Ken Graunstadt, who owns Delta Scrap and Salvage and was one of the community leaders governing Oakley before it became a city 10 years ago, told the council that it should have gotten more input from business owners before drawing up an ordinance affecting them. “You need to respect and care for the business people,” he said.
City Senior Planner Joshua McMurray said that he had met with the Oakley Chamber of Commerce and the Bay East Association of Realtors to discuss the ordinance while it was being drawn up. There was also a council workshop in April to discuss the ordinance, during which only Councilman Bruce Connelley raised concerns about the detrimental effect on local businesses of banning A-frame signs.
Chamber Vice President Stephanie Bates said that although the chamber had met with city staff a couple months ago, the chamber received the latest draft of the ordinance only a couple days before the meeting and did not have time to review it or get the word out to chamber members about it.
City Manager Bryan Montgomery said that the proposed ordinance is much more business-friendly than the current regulations, which have been in effect since Oakley was under county control and which prohibit A-frame signs altogether. The new ordinance would allow A-frames only if they are temporary and are advertising grand openings and charitable events.
Pointing out that Oakley’s sign ordinance is half as long as Pittsburg’s ordinance, Montgomery added, “We streamlined it and made it more reasonable for local businesses. Every businessperson in this room will be more pleased with what’s proposed than what we have currently.”
Councilwoman Pat Anderson also defended city officials’ efforts to provide more regulation of signage in the city.
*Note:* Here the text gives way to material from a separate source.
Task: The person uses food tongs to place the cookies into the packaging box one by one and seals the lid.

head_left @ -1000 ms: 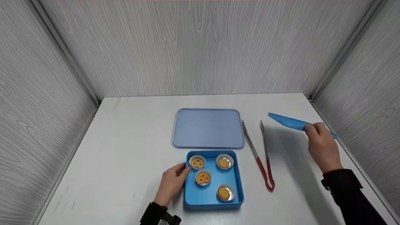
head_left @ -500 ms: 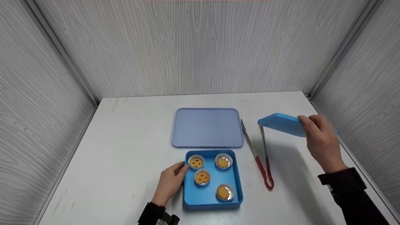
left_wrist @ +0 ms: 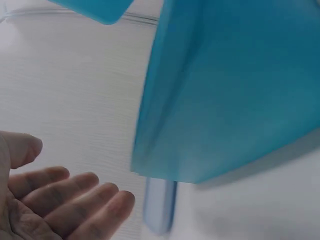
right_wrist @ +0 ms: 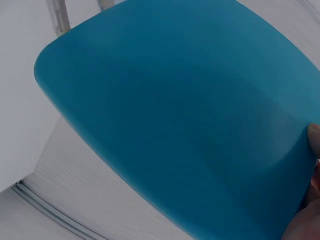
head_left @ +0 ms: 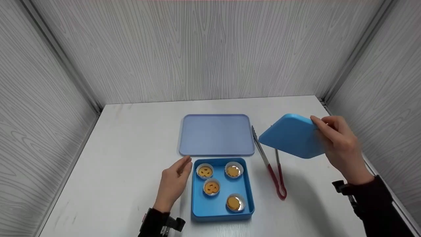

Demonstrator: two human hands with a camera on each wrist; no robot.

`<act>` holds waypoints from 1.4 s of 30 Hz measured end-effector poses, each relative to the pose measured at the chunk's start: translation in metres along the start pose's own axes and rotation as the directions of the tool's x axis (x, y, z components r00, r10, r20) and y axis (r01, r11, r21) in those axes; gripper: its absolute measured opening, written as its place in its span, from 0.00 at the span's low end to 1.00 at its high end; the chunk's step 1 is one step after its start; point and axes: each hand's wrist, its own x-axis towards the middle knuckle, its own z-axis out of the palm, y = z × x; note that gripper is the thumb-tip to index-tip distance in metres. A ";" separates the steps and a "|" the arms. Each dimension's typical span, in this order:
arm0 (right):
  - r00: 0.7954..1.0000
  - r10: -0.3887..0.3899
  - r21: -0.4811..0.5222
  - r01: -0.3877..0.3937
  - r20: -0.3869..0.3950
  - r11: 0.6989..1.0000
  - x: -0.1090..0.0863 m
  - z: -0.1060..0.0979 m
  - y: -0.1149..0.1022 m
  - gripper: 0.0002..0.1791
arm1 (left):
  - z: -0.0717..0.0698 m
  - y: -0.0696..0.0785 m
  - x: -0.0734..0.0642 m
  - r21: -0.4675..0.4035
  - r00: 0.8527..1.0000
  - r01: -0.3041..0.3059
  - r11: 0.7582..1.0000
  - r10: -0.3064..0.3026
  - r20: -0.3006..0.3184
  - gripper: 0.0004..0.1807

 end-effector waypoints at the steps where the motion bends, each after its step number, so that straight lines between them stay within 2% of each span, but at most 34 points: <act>1: 1.000 -0.003 0.029 0.003 0.000 1.000 0.002 -0.001 -0.001 0.29 | 0.000 0.004 0.001 0.005 1.000 -0.029 1.000 0.029 0.006 0.23; 5: 1.000 -0.013 0.115 0.011 0.022 0.993 0.007 -0.003 -0.008 0.33 | 0.000 0.021 0.003 0.001 0.989 -0.135 0.991 0.135 0.055 0.24; 10: 0.998 -0.006 0.198 -0.008 0.069 0.980 0.012 -0.004 -0.016 0.35 | 0.006 0.041 0.005 -0.065 0.956 -0.266 0.962 0.271 0.109 0.24; 13: 0.994 0.018 0.249 -0.044 0.105 0.967 0.015 -0.003 -0.023 0.33 | 0.011 0.050 0.008 -0.106 0.937 -0.312 0.944 0.325 0.130 0.25; 17: 0.985 0.027 0.296 -0.077 0.169 0.952 0.019 0.000 -0.034 0.30 | 0.018 0.059 0.011 -0.161 0.917 -0.339 0.927 0.364 0.165 0.26; 22: 0.972 0.005 0.333 -0.085 0.233 0.939 0.024 0.008 -0.048 0.28 | 0.026 0.068 0.013 -0.224 0.901 -0.310 0.924 0.361 0.239 0.27; 28: 0.957 -0.021 0.387 -0.097 0.290 0.917 0.026 0.019 -0.058 0.27 | 0.035 0.075 0.013 -0.281 0.888 -0.229 0.932 0.318 0.332 0.29; 37: 0.945 -0.032 0.424 -0.116 0.324 0.898 0.022 0.035 -0.065 0.25 | 0.039 0.077 0.009 -0.389 0.890 -0.130 0.912 0.280 0.361 0.25; 39: 0.944 -0.031 0.430 -0.120 0.328 0.895 0.022 0.038 -0.067 0.25 | 0.040 0.078 0.007 -0.391 0.891 -0.125 0.912 0.277 0.361 0.24; 42: 0.945 -0.023 0.433 -0.127 0.325 0.892 0.021 0.041 -0.068 0.25 | 0.038 0.079 0.004 -0.387 0.900 -0.126 0.913 0.270 0.343 0.23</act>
“It’s a hodgepodge out there,” she said. “We are trying our best to clean this up, to make this presentable, to have consistency. It’s not an attempt to close businesses. It’s an attempt to do what we’ve been asked to do, which is make this community presentable so we can move forward with economic development. And staying as we are is not going to work.”
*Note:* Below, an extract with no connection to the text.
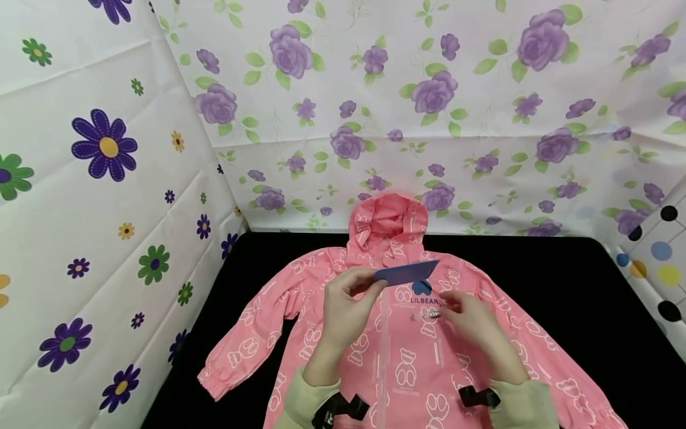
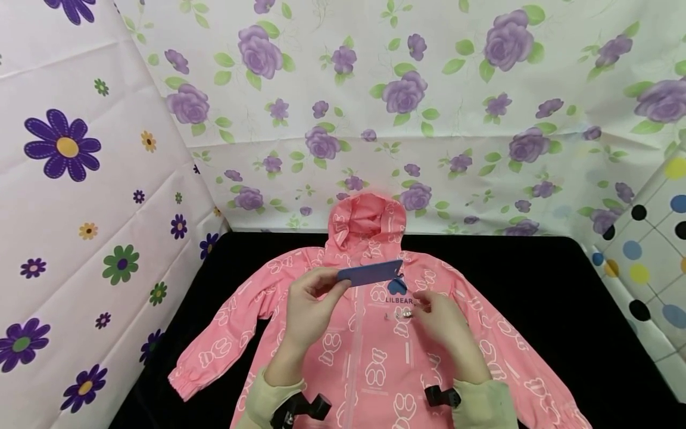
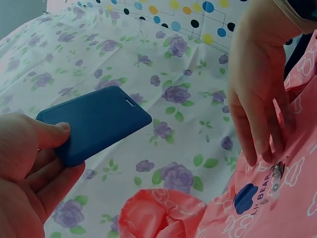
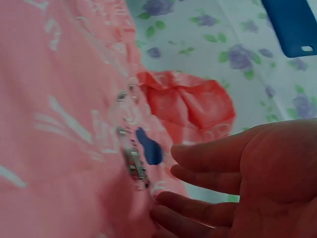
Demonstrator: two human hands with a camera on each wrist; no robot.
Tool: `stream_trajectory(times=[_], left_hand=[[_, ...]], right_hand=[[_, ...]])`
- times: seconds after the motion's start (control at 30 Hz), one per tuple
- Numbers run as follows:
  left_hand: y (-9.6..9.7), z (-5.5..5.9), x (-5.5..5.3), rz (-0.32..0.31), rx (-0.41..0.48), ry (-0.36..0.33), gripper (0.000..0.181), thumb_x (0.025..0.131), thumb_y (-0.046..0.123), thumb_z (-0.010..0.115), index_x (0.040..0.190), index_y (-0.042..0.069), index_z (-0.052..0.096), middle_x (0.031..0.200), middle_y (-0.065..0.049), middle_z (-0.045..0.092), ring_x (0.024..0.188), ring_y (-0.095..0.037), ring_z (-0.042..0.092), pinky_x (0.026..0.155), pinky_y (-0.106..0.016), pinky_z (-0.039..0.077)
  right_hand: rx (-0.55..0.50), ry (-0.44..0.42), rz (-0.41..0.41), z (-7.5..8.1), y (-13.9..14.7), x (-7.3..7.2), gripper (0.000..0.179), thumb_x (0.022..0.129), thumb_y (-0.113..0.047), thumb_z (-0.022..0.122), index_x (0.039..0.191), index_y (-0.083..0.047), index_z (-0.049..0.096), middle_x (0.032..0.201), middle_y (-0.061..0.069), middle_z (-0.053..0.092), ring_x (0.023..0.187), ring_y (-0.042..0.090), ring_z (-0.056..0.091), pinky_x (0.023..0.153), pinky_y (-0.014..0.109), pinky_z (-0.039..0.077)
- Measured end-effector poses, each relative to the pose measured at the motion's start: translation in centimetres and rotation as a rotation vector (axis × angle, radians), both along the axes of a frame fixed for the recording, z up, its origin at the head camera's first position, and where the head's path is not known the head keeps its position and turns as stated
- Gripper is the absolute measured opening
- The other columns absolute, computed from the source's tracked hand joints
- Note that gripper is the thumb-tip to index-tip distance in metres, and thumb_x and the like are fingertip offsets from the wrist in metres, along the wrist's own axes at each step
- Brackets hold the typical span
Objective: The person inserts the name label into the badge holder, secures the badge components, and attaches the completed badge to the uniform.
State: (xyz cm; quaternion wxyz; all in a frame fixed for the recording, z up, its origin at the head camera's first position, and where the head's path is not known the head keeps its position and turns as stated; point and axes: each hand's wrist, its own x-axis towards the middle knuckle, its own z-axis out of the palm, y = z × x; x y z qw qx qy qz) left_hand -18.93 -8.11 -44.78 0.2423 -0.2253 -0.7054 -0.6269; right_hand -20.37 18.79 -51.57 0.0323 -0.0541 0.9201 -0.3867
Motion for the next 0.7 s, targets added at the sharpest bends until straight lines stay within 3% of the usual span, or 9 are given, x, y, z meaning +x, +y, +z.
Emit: stream_trajectory(times=[0.17, 0.33, 0.53, 0.7], left_hand=[[-0.2, 0.0, 0.0, -0.015, 0.013, -0.063, 0.012, 0.095, 0.002, 0.081, 0.107, 0.002, 0.08, 0.1, -0.01, 0.078, 0.086, -0.025, 0.078, 0.077, -0.035, 0.067], [-0.2, 0.0, 0.0, -0.021, 0.033, -0.087, 0.013, 0.095, 0.002, 0.081, 0.108, 0.002, 0.08, 0.1, -0.012, 0.078, 0.087, -0.028, 0.078, 0.078, -0.034, 0.066], [-0.3, -0.1, 0.2, -0.032, 0.067, -0.158, 0.016, 0.095, 0.001, 0.081, 0.11, 0.0, 0.08, 0.097, -0.012, 0.078, 0.085, -0.026, 0.077, 0.076, -0.031, 0.066], [-0.4, 0.3, 0.2, -0.017, 0.088, -0.22, 0.015, 0.094, 0.003, 0.082, 0.11, 0.001, 0.08, 0.095, -0.01, 0.078, 0.085, -0.023, 0.076, 0.075, -0.03, 0.066]], right_hand=[[0.107, 0.03, -0.022, -1.0, -1.2, -0.2, 0.044, 0.097, -0.022, 0.077, 0.133, 0.002, 0.07, 0.117, 0.02, 0.071, 0.106, 0.036, 0.067, 0.094, 0.059, 0.055], [0.195, 0.062, -0.061, -1.2, -1.8, 0.0, 0.03, 0.099, -0.02, 0.077, 0.122, -0.002, 0.074, 0.109, 0.018, 0.065, 0.1, 0.037, 0.063, 0.085, 0.057, 0.054], [0.228, 0.078, -0.023, -1.5, -1.7, 0.2, 0.006, 0.097, -0.016, 0.079, 0.101, -0.013, 0.075, 0.103, 0.014, 0.063, 0.103, 0.038, 0.063, 0.087, 0.059, 0.054], [0.251, 0.088, 0.022, -1.7, -1.7, 0.0, 0.011, 0.095, -0.017, 0.082, 0.093, -0.019, 0.071, 0.103, 0.013, 0.06, 0.094, 0.035, 0.063, 0.084, 0.057, 0.054]])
The council agreed to hold off on adopting the sign ordinance until its Aug. 11 meeting. In the meantime, city officials are asking council members, business owners and residents to e-mail their suggestions for changes they would like to see made in the ordinance. A copy of the proposed ordinance is available on the city Web site, www.ci.oakley.ca.us, by clicking on the link for item 4.3 on the June 23 City Council agenda.